Rappelez-vous, il y a deux ans, Cock Robin faisait une première partie très remarquée de Jean-Jacques Goldman, qui avait craqué pour eux. Cette fois, ils récidivent, mais en vedette, pour une méga tournée qui partira du Zénith de Paris puis vers 20 villes de France et enfin en Europe : si vous aimez les mélodies sucrées et l'harmonie des voix de Peter Kingsbery et Anna LaCazio, ne ratez pas ce grand événement ! [...]

- Sur scène, combien de titres interprétez-vous ?

PETER : Nous allons jouer la totalité des titres de nos deux derniers albums, plus des nouveaux titres que nous graverons sur vinyle pour notre prochain 33 tours qui sortira l'été prochain.

- Pouvez-vous nous décrire le show ?

PETER : Très visuel au niveau des lumières et de la mise en scène, nous tenons beaucoup à ce que l'impact musical ne se fasse pas au détriment du spectacle. L'esprit rock doit rester omniprésent. Il y aura quatre musiciens nouveaux, tous originaires de Los Angeles. Je sens qu'on va bien s'éclater ! En plus, nous réservons une surprise au public ! Je n'en dis pas plus, venez voir le concert.

- Votre dernier album semble plus intimiste, est-ce vrai ?

ANNA : Disons qu'il est plus accompli, notre musique a évolué vers une tendance plus dramatique surtout au niveau des textes et de l'ambiance, nous aimons toujours traduire des émotions de tous les jours, les relations humaines entre les gens, en un mot la vie avec ses bons et ses mauvais côtés.

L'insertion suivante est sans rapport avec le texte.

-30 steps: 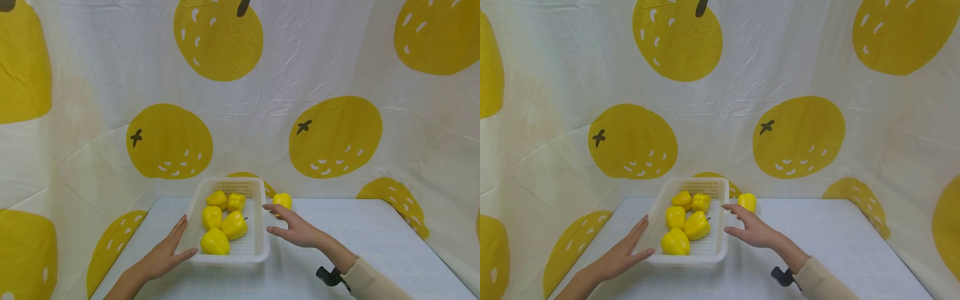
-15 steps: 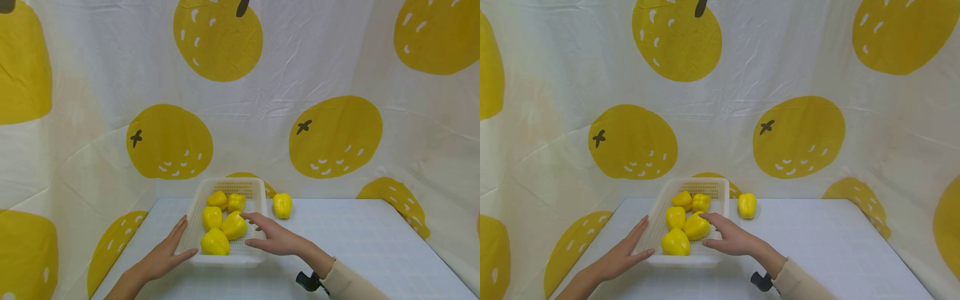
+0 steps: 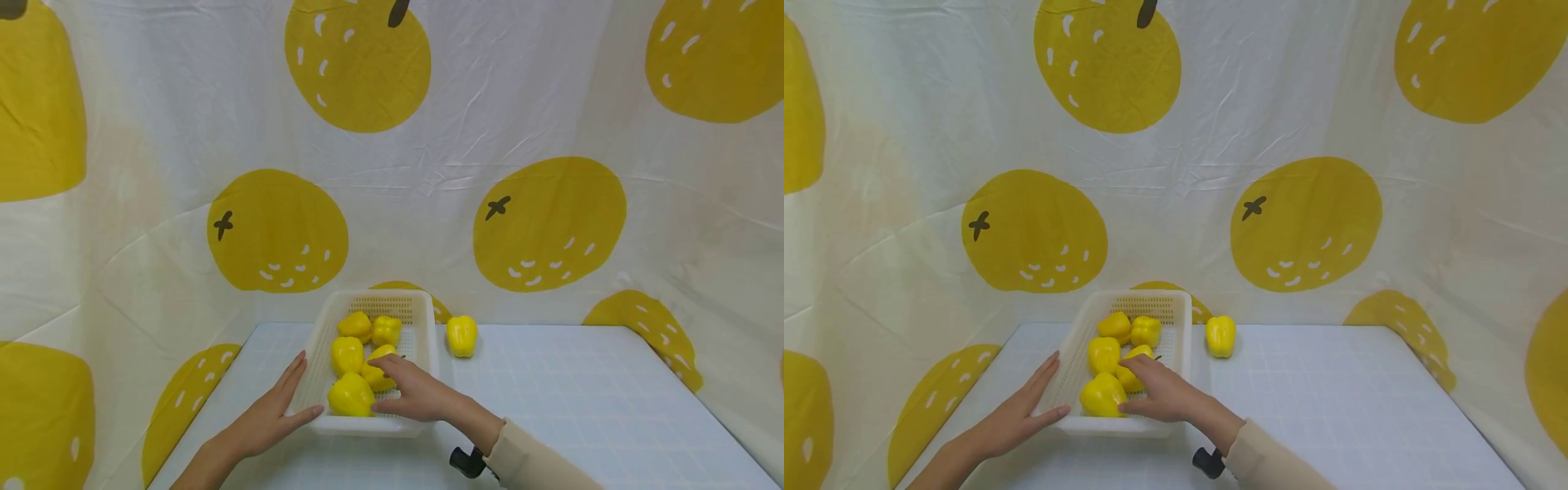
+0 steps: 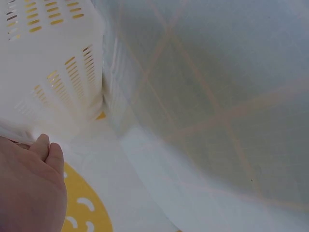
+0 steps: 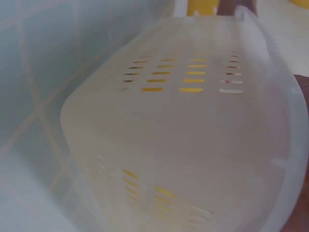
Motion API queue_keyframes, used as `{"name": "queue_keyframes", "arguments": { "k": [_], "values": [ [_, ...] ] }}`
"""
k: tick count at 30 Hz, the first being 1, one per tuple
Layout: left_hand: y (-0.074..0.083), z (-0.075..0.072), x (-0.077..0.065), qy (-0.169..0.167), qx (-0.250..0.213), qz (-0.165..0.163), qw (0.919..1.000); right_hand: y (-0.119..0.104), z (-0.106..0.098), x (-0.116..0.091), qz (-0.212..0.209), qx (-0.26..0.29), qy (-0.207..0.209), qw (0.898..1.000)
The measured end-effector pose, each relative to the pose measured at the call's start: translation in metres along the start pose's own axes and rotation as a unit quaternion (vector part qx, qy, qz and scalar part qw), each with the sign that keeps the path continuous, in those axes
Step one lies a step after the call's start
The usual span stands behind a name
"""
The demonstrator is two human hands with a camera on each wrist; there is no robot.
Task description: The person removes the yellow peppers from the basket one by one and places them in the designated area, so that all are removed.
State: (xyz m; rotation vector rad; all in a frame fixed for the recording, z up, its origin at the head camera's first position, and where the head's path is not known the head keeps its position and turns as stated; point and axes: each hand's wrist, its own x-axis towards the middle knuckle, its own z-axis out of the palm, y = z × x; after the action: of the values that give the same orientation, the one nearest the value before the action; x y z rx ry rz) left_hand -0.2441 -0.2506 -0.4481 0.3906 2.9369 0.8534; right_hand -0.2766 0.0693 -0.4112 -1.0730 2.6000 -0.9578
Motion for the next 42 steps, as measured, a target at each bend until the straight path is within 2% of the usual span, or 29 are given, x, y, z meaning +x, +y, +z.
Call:
{"name": "queue_keyframes", "arguments": {
  "k": [8, 14, 29, 35, 42],
  "values": [
    [0.000, 0.000, 0.000, -0.004, -0.008, 0.006, 0.9999, -0.002, 0.012, 0.019, 0.001, -0.033, 0.000, 0.999],
    [0.000, -0.001, 0.000, -0.003, -0.003, 0.008, 1.0000, -0.006, 0.022, 0.030, -0.007, -0.086, 0.006, 0.996],
    [-0.001, 0.000, 0.000, 0.002, 0.001, 0.008, 1.0000, -0.018, 0.036, 0.051, 0.022, -0.172, 0.011, 0.985],
    [-0.004, -0.002, 0.001, 0.006, -0.002, 0.011, 0.9999, -0.021, 0.037, 0.053, 0.027, -0.172, 0.007, 0.985],
    [-0.004, -0.001, 0.000, 0.001, -0.006, 0.013, 0.9999, -0.020, 0.036, 0.049, 0.025, -0.137, -0.003, 0.990]
  ]
}}
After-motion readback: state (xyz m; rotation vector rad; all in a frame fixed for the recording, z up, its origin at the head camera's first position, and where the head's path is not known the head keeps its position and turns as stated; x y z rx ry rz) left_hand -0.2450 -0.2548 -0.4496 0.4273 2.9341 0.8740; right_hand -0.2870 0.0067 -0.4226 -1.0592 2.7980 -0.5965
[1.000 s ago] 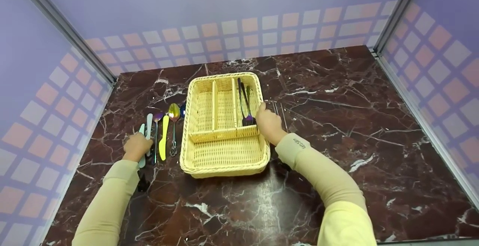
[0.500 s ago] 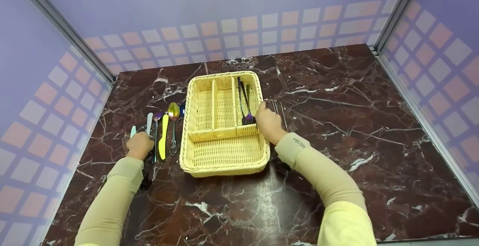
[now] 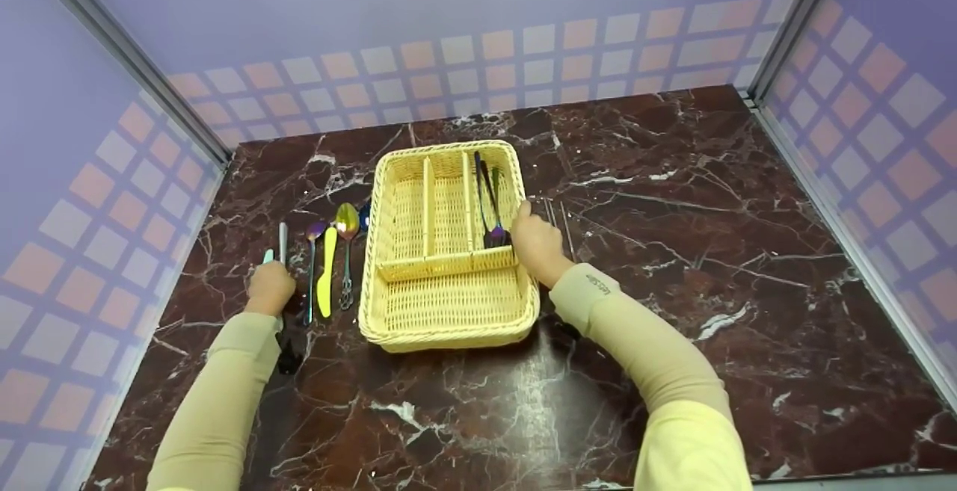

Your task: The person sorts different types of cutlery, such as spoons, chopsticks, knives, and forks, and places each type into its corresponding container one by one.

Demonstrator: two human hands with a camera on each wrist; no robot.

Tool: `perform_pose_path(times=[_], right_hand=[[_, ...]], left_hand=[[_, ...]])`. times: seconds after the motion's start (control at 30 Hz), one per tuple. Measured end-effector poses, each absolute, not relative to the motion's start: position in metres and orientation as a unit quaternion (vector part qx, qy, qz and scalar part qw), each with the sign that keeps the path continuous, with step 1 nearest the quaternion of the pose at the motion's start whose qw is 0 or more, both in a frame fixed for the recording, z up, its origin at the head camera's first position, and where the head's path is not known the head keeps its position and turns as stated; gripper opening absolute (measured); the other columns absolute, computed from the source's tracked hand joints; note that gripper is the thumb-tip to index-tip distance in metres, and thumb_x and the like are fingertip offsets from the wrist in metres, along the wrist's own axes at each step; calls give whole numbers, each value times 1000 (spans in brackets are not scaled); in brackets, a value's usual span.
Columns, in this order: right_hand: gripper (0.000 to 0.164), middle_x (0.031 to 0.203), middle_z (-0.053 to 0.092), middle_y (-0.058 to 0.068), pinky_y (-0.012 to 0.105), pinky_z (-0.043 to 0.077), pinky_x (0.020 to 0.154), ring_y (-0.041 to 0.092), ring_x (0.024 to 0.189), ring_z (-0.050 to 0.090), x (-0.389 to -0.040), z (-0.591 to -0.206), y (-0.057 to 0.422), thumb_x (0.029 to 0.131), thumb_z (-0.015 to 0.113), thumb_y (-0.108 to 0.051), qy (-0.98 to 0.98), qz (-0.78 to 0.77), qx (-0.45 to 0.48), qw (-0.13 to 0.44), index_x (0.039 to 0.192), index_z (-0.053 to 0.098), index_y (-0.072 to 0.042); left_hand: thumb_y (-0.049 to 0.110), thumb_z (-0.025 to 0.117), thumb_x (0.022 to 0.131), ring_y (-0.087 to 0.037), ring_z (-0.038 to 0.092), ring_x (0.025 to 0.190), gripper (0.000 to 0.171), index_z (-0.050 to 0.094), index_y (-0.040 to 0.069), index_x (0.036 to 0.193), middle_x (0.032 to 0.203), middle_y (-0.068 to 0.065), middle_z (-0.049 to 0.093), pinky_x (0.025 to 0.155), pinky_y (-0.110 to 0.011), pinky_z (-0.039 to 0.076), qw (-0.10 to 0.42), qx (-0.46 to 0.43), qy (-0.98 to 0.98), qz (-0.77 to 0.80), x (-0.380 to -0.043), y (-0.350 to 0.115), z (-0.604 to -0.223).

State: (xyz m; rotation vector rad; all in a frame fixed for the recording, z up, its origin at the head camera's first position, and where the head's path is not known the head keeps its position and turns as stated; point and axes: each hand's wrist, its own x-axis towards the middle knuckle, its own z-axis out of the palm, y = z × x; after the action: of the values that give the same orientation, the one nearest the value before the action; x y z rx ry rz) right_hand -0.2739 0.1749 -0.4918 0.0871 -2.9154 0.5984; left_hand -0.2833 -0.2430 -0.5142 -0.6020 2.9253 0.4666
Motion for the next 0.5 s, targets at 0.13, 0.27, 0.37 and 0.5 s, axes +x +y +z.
perform_pose_path(times=[0.13,0.27,0.37,0.5], right_hand=[[21,72,59,28,57,45,54,48,64,58,-274,-492,176,94,36,-19,-976,204,23,74,96,41,2],[21,73,59,28,57,45,55,47,65,58,-274,-492,177,95,35,-19,-975,208,20,70,96,41,1],[22,72,58,27,57,45,54,47,63,58,-274,-492,177,95,34,-19,-975,209,24,70,98,41,1],[24,73,58,27,57,44,55,47,64,58,-274,-492,177,95,33,-20,-975,213,26,64,102,41,2]], left_hand=[[2,46,88,-41,60,96,26,58,-12,105,103,-29,61,77,-50,50,67,-199,961,177,-279,-232,-485],[11,46,88,-39,62,91,25,60,-6,99,99,-25,63,73,-50,50,42,-181,961,205,-280,-213,-459],[13,46,84,-33,62,79,20,60,0,89,90,-20,64,66,-45,49,21,-154,958,242,-285,-196,-442],[12,49,82,-20,57,64,21,62,1,93,87,-14,64,59,-34,50,42,-118,935,331,-294,-172,-423]])
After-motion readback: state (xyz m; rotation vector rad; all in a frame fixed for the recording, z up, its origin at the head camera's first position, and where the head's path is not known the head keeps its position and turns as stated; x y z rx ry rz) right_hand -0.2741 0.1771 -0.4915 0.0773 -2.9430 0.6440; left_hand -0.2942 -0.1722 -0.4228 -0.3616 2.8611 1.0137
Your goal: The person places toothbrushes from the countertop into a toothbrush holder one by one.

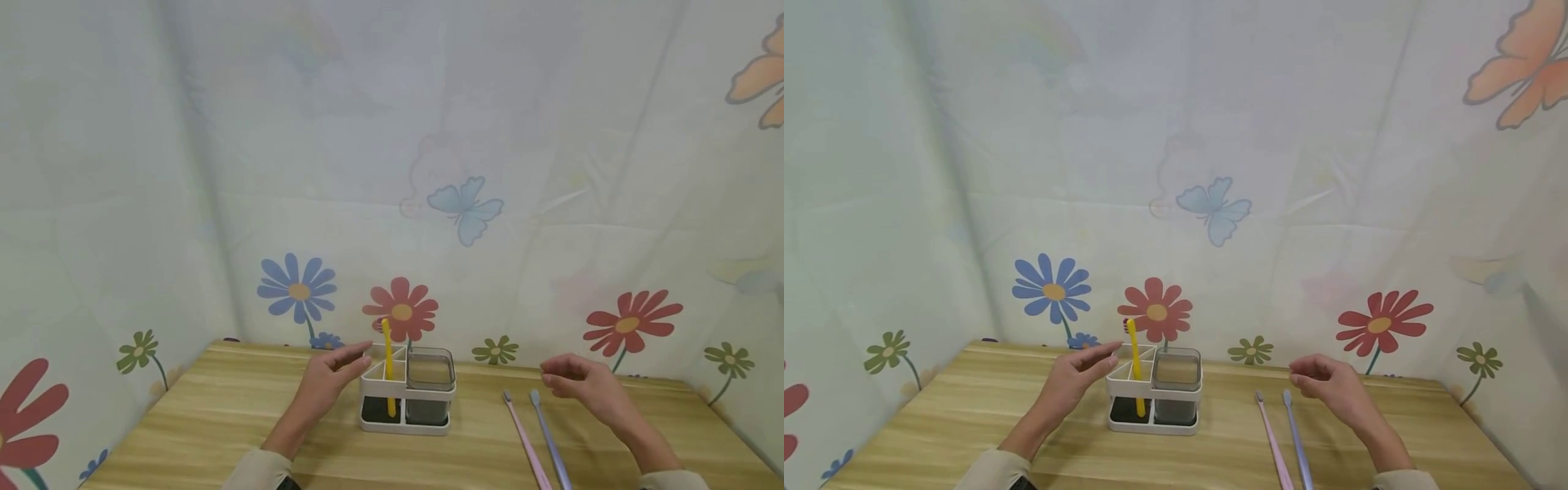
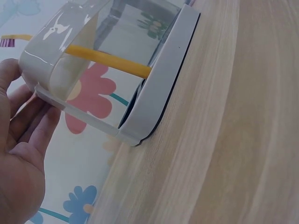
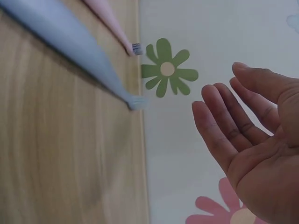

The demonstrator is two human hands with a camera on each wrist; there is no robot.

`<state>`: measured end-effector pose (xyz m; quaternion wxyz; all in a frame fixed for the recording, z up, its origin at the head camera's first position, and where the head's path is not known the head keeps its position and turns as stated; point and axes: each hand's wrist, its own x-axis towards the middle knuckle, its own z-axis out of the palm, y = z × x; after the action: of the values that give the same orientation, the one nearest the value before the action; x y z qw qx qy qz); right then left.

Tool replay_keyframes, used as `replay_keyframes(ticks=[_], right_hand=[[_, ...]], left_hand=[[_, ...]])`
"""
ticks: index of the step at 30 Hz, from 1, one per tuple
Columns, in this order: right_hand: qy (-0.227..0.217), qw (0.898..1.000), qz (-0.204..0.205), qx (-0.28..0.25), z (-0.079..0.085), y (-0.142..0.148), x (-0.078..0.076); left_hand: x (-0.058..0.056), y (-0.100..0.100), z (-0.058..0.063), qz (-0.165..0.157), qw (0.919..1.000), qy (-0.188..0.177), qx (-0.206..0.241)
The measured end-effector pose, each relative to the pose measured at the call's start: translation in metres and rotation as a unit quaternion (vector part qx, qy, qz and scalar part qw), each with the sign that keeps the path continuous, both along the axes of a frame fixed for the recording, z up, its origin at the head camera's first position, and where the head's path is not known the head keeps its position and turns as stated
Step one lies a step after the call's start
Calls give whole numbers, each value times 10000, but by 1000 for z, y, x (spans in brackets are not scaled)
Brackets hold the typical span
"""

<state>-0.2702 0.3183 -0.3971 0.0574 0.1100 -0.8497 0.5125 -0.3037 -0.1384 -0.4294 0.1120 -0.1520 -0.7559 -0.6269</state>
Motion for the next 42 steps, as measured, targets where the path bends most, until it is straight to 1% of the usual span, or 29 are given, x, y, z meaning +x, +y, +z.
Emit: replay_keyframes(ticks=[8, 11, 14, 17, 21, 24, 27, 35, 38, 42], right_hand=[[-284, 9993, 199, 126, -13, 8, -5], [-336, 9985, 385, 181, -17, 12, -7], [-333, 9971, 643, 228, -21, 15, -8], [-274, 9958, 809, 323, -24, 18, -10], [-237, 9945, 831, 587, -26, 20, -9], [-348, 9925, 880, 774, -27, 22, -9], [-440, 9898, 1020, 889, -28, 25, -9], [-378, 9840, 1408, 1024, -35, 27, -8], [-367, 9832, 1417, 1092, -37, 27, -9], [-457, 9830, 1402, 1095, -39, 26, -9]], left_hand=[[1, 0, 0, -30, 10000, -49, 5], [1, -1, 0, -39, 10000, -76, 19], [1, -1, 1, -50, 10000, -83, 19], [1, -2, 1, -60, 9999, -86, 10], [2, -1, 1, -50, 9999, -96, 7], [2, -1, 1, -40, 10000, -88, -8], [1, -1, 1, -44, 10000, -77, -24], [0, -2, 2, -72, 9999, -11, -99], [1, -2, 2, -77, 9999, -16, -106], [1, -3, 2, -76, 9999, -29, -86]])
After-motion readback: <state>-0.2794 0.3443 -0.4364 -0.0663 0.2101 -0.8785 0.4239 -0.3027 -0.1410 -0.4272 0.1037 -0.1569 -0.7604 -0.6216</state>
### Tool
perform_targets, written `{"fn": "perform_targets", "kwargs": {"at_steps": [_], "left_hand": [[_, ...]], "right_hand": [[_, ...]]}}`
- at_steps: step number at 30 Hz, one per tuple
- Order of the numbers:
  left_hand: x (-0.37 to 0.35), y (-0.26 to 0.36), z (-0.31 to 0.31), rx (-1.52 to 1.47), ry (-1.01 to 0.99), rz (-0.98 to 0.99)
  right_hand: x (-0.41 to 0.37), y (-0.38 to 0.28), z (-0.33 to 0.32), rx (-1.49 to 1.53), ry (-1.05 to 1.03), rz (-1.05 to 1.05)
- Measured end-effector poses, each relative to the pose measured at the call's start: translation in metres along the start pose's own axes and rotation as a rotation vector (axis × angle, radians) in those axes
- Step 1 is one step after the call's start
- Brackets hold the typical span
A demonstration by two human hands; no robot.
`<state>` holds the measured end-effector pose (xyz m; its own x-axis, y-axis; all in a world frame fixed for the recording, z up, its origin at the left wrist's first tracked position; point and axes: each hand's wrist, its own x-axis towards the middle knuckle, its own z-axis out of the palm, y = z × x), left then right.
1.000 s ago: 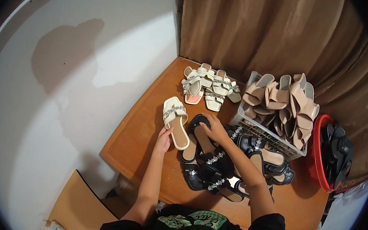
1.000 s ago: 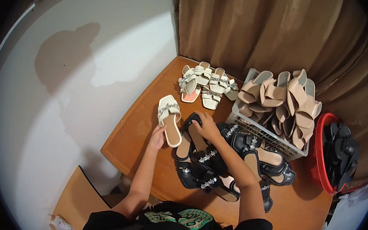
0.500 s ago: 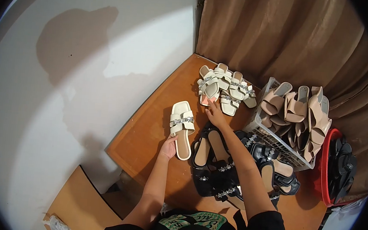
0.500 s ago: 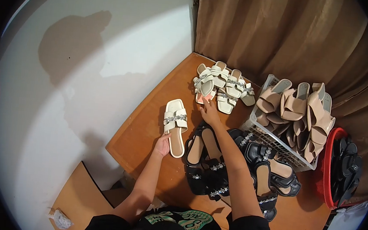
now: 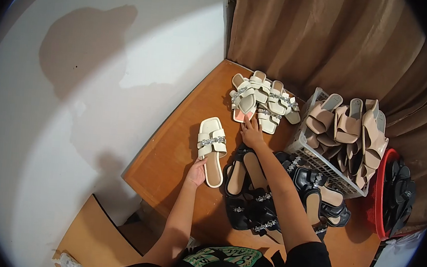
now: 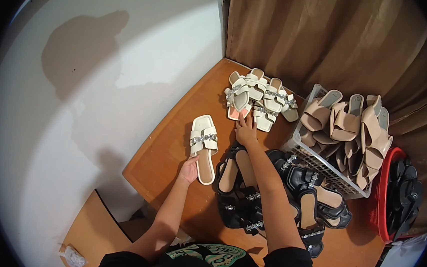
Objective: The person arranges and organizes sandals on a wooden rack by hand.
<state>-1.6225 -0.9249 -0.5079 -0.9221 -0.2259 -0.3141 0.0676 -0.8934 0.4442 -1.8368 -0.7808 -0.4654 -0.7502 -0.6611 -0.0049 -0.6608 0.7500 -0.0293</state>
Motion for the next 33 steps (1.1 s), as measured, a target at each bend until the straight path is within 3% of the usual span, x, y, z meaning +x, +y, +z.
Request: {"fn": "perform_targets", "kwargs": {"at_steps": [7,15,20,29,33], "left_hand": [[0.003,-0.002,-0.004,0.007,-0.041,-0.006],[0.000,0.001,0.001,-0.016,-0.059,-0.011],[0.000,0.000,0.000,-0.003,-0.036,-0.005],[-0.002,0.002,0.006,-0.022,-0.078,-0.008],[0.004,0.001,-0.002,0.009,-0.108,0.001]], "right_hand": [[-0.003,-0.007,-0.008,-0.134,-0.018,0.021],[-0.017,-0.003,-0.028,-0.322,0.025,-0.090],[-0.038,-0.014,-0.041,-0.546,0.161,-0.185],[-0.106,-0.019,-0.082,-0.501,0.284,-0.317],[-0.138,-0.018,-0.093,-0.409,0.211,-0.352]]}}
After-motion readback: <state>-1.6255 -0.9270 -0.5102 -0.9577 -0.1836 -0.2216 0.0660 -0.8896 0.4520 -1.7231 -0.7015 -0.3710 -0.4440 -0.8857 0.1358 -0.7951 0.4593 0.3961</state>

- Vous êtes américains et pourtant on vous prend souvent pour un groupe anglais, comment l'expliquez-vous ?

PETER : Nous avons effectivement un son assez anglais, cela vient de mon goût pour la musique classique et de l'Europe que j'adore pour sa culture. D'ailleurs, j'essaie d'apprendre le français : j'ai appris trois nouveaux mots depuis six mois (rires). En fait je pense qu'il ne faut pas mettre d'étiquette, quand une musique est bonne, peu importe son origine.

- Préférez-vous les grandes salles, voire des stades, ou bien la chaleur des petites salles ?

PETER ET ANNA : Les deux, ce qui compte pour nous c'est d'être sur scène et d'avoir le contact avec le public. Disons que les endroits immenses sont excitants et les petites salles plus intimes : pour nous le but est d'adapter notre façon de jouer.

- Avez-vous le temps d'avoir une vie privée ? Comment l'occupez-vous ?

PETER : Nous n'avons plus de temps pour une vie privée depuis que le groupe marche très fort. Nous voyageons beaucoup, le reste du temps nous sommes en studio. Mon passe-temps favori est d'écrire des chansons. Anna arrive à voir son boy-friend qui vient la rejoindre sur nos tournées. Quant à moi, je suis célibataire, et entre parenthèses, j'adore les françaises que je trouve très sexy. Et puis nous aurons assez de temps quand nous serons vieux. Pour l'instant, on vit à 100 à l'heure.

- Votre dernier clip est très beau, aimez-vous cette forme de communication musicale ?

PETER ET ANNA : Oh oui, beaucoup. Notre rêve : faire un clip à Paris réalisé par Jean-Baptiste Mondino qui a déjà réalisé, avec beaucoup de succès, celui de Prince et Madonna.

- Le look a une importance énorme pour les stars du rock de nos jours, qu'en pensez-vous ?

PETER ET ANNA : Le look, c'est très important, nous on flashe pour la mode et les créateurs français. Notre rêve : prendre un appartement à Paris, y vivre six mois de l'année, acheter des tonnes de fringues et boire du vin rouge au petit déjeuner.